*** Block opens ***
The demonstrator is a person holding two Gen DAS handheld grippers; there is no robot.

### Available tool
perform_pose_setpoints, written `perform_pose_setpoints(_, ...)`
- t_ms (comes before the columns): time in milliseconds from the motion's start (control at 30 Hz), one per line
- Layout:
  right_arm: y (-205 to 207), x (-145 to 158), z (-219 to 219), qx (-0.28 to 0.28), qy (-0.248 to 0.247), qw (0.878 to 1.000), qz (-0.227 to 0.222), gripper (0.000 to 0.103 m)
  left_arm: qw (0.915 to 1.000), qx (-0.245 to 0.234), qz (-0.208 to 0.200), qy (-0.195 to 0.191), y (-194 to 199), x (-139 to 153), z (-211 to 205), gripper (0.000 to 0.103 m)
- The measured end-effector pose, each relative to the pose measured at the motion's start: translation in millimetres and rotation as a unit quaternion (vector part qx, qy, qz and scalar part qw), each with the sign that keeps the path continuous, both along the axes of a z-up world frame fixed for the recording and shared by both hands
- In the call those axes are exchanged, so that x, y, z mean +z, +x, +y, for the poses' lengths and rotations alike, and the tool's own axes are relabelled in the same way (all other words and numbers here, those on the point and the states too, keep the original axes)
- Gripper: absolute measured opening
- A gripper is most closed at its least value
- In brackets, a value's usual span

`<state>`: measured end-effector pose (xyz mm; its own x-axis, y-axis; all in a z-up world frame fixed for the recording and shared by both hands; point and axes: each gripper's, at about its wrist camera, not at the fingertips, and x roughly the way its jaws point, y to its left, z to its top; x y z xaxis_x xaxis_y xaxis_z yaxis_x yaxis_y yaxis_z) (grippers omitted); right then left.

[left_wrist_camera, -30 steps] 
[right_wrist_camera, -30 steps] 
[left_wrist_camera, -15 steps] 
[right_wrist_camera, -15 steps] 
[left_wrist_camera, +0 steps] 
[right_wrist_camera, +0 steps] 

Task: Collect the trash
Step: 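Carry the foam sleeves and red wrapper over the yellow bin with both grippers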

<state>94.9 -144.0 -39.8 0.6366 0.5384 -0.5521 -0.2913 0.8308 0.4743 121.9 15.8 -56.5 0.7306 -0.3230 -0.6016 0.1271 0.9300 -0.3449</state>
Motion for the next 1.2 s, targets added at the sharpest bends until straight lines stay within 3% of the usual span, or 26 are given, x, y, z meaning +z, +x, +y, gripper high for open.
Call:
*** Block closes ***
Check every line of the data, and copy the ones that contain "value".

- A gripper is most closed at its least value
- In brackets, a value's usual span

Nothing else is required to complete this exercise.